CONSERVATION EASEMENT AND GRANT CONTENTS
Public policy: The conservation easement should provide a statement of state and local public policies the conservation easement supports.
Purpose of a conservation easement: The conservation easement must contain a definition of purpose. The defined purpose of the grant and conservation easement must be consistent and identify the resources and conservation values to be protected.
Conservation values: The conservation easement should contain a definition and description of the resources and conservation values protected by the easement. The description and definition should be consistent with the Baseline Conditions Report. The definition of the conservation values should include sufficient detail that explains habitat types, particular species or resources identified for protection, such as wildlife, nature of the working landscape, agricultural, historical, cultural, archaeological or recreational values.
Standard recitals: Describe the owner in fee simple; provide a brief and general description of the property; landowner’s willingness to grant a conservation easement with restrictions; statement describing landowner’s willingness to use the property consistent with the stated purpose and adherence to the terms, covenants and conditions of the conservation easement.
Grantee authority: A statement describing the easement holder’s authority to hold the conservation easement defined by Section 170(h)(3) of the Internal Revenue Code, Section 815.3 of the California Civil Code and as certified by the governing body of the easement holder.
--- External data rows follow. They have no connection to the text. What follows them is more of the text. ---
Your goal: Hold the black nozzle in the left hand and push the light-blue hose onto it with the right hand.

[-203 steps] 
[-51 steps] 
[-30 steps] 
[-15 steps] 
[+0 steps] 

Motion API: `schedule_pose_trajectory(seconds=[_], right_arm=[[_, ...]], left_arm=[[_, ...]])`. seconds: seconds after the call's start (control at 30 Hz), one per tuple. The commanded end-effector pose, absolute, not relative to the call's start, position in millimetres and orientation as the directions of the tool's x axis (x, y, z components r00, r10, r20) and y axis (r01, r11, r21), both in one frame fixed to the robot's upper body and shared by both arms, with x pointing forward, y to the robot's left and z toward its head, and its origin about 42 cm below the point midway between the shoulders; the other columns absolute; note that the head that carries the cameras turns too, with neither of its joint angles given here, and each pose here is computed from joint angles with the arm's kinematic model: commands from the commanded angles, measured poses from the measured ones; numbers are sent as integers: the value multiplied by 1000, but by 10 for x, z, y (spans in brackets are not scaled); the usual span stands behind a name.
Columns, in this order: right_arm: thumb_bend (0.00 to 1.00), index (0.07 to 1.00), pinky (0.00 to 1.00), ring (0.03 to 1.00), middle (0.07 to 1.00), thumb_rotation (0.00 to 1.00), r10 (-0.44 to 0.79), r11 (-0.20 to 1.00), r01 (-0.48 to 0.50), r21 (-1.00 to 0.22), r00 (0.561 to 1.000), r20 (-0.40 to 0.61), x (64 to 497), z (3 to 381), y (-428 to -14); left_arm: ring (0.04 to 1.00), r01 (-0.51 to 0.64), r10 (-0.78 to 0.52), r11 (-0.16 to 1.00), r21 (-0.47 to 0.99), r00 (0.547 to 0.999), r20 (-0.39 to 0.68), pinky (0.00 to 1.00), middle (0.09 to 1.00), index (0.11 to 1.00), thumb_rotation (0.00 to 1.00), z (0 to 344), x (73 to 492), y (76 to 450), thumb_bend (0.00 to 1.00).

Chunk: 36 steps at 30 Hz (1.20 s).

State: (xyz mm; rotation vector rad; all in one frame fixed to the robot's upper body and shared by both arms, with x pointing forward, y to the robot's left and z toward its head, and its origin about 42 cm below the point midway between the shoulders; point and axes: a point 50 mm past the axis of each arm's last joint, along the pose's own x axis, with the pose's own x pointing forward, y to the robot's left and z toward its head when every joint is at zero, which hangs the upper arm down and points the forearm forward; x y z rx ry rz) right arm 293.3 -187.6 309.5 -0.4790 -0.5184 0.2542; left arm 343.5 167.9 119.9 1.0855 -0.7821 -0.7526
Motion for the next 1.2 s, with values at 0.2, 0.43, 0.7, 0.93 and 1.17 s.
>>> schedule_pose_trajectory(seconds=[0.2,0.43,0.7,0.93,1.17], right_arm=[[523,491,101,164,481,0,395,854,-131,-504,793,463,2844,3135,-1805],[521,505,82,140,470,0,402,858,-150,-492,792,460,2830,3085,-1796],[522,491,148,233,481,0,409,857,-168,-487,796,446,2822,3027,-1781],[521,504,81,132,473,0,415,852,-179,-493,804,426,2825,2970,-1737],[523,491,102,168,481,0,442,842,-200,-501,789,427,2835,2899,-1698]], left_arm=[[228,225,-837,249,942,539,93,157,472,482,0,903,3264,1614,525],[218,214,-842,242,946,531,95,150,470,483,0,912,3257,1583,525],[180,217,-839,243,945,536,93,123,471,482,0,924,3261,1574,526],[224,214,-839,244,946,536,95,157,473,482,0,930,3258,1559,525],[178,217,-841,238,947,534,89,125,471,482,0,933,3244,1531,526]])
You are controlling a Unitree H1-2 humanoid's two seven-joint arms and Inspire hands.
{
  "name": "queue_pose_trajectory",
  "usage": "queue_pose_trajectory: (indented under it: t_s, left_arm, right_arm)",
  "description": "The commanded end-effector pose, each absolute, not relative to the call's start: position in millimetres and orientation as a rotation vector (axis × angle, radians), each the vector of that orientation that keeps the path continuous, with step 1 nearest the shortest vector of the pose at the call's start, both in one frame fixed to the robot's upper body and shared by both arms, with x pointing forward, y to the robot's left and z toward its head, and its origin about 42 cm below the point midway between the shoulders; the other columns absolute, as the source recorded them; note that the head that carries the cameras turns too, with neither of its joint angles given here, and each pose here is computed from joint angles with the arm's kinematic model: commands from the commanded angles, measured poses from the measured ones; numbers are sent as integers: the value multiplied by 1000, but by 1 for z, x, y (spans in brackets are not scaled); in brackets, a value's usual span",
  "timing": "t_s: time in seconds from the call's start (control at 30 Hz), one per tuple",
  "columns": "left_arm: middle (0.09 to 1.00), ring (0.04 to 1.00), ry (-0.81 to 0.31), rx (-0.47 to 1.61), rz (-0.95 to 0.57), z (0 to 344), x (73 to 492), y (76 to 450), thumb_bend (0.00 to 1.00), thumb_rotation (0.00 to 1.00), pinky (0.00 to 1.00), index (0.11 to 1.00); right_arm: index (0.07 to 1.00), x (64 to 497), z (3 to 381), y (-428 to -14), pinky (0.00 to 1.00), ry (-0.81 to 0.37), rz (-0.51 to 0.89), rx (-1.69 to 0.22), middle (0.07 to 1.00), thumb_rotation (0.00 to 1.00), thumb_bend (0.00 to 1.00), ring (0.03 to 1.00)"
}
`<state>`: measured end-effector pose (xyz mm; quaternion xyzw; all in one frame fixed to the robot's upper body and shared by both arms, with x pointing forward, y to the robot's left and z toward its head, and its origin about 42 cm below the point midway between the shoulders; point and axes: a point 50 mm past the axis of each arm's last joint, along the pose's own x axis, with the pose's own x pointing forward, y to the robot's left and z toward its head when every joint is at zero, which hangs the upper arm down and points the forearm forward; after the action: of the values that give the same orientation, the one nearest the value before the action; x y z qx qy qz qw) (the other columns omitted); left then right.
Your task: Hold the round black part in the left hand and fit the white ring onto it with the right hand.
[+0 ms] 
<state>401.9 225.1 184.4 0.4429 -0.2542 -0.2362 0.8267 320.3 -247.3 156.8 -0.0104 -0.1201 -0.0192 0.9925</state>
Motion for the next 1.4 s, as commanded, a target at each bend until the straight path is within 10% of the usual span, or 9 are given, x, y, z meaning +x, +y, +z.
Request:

The statement should express the responsibility to monitoring and enforce the terms and conditions of the conservation easement.
Landowner conveyance: A statement of what the landowner desires to convey for valuable consideration to assure the protection of the defined conservation values and the purpose of the conservation easement.
Baseline conditions report: The conservation easement should contain reference to the Baseline Conditions Report. The Report must be signed and certified by the grantor and grantee as representing a current and accurate description and representation of the protected property, its resources and conservation values.
Compliance monitoring: The conservation easement should contain language that requires the easement area to be monitored by the grantee at least annually to assess the condition of the property, including without limitation, the conservation values and compliance with the conservation easement and purposes of the grant. The easement must also contain language that allows the grantee access to the property no less than once in an agreed upon period of calendar years to assess compliance with the terms, covenants, and conditions of the Grant Agreement between grantor and the grantee.
Monitoring protocols: Prior to the close of escrow, the grantee should develop monitoring protocols. At a minimum, the protocols should address the terms and conditions of the conservation easement, the purpose of the easement and the conservation values. The protocols should include a definition of impairment that in part includes a statement of what to do if the conservation values are reduced to such level that they are no longer sustainable and render the purpose of the conservation easement void. The monitoring protocols should be reviewed and approved by grantor.
Monitoring report: Commencing one year after the close of escrow and every year thereafter, the grantee should provide a written report to grantor describing and assessing the condition of the easement area and the condition of the conservation values. The monitoring report should address each of the approved monitoring protocols, including an assessment of the conservation values.